- **YOUR ASSIGNMENT**: Copy out exactly the lines from the start of the data to the line containing "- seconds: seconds". Include both.

*** Block opens ***

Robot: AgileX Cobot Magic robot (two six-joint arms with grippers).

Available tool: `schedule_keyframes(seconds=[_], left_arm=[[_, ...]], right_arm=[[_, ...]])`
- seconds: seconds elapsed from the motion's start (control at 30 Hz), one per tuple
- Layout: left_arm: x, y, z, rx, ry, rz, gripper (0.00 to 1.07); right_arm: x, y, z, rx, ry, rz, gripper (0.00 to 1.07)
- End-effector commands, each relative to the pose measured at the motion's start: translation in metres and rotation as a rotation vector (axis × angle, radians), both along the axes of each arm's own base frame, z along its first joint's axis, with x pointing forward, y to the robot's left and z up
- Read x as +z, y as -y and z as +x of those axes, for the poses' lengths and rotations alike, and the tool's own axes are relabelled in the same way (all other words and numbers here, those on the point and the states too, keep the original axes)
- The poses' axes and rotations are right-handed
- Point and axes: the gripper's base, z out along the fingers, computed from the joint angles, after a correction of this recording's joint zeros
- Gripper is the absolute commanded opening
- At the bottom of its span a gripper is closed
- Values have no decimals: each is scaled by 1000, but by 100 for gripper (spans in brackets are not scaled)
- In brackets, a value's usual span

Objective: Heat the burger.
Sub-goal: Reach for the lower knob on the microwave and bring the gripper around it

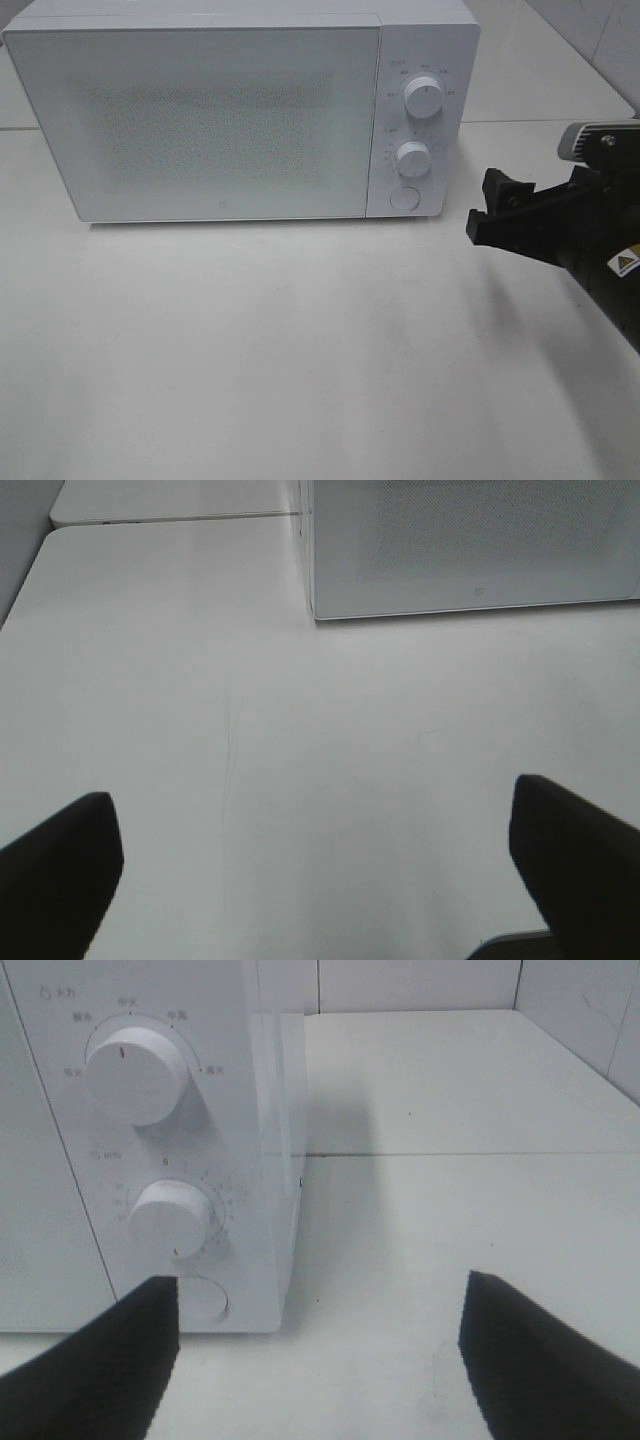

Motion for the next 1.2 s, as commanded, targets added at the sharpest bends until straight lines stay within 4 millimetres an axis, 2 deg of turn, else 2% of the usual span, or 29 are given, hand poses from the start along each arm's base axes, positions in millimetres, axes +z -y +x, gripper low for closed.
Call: schedule_keyframes(seconds=[0.03, 0.23, 0.57, 1.2], left_arm=[[0, 0, -3, 3, 37, -6, 98], [0, 0, -3, 3, 37, -6, 98], [0, 0, -3, 3, 37, -5, 98], [0, 0, -3, 3, 37, -5, 98]], right_arm=[[11, -5, 2, -35, 126, -19, 75], [8, -28, 4, -11, 129, -45, 75], [13, -50, 12, -12, 150, -62, 75], [0, -73, 37, -31, 170, -38, 75]])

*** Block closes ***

- **SOLUTION BELOW**:
Robot: AgileX Cobot Magic robot (two six-joint arms with grippers).

Available tool: `schedule_keyframes(seconds=[_], left_arm=[[_, ...]], right_arm=[[_, ...]])`
- seconds: seconds elapsed from the motion's start (control at 30 Hz), one per tuple

This finishes the response to the exercise.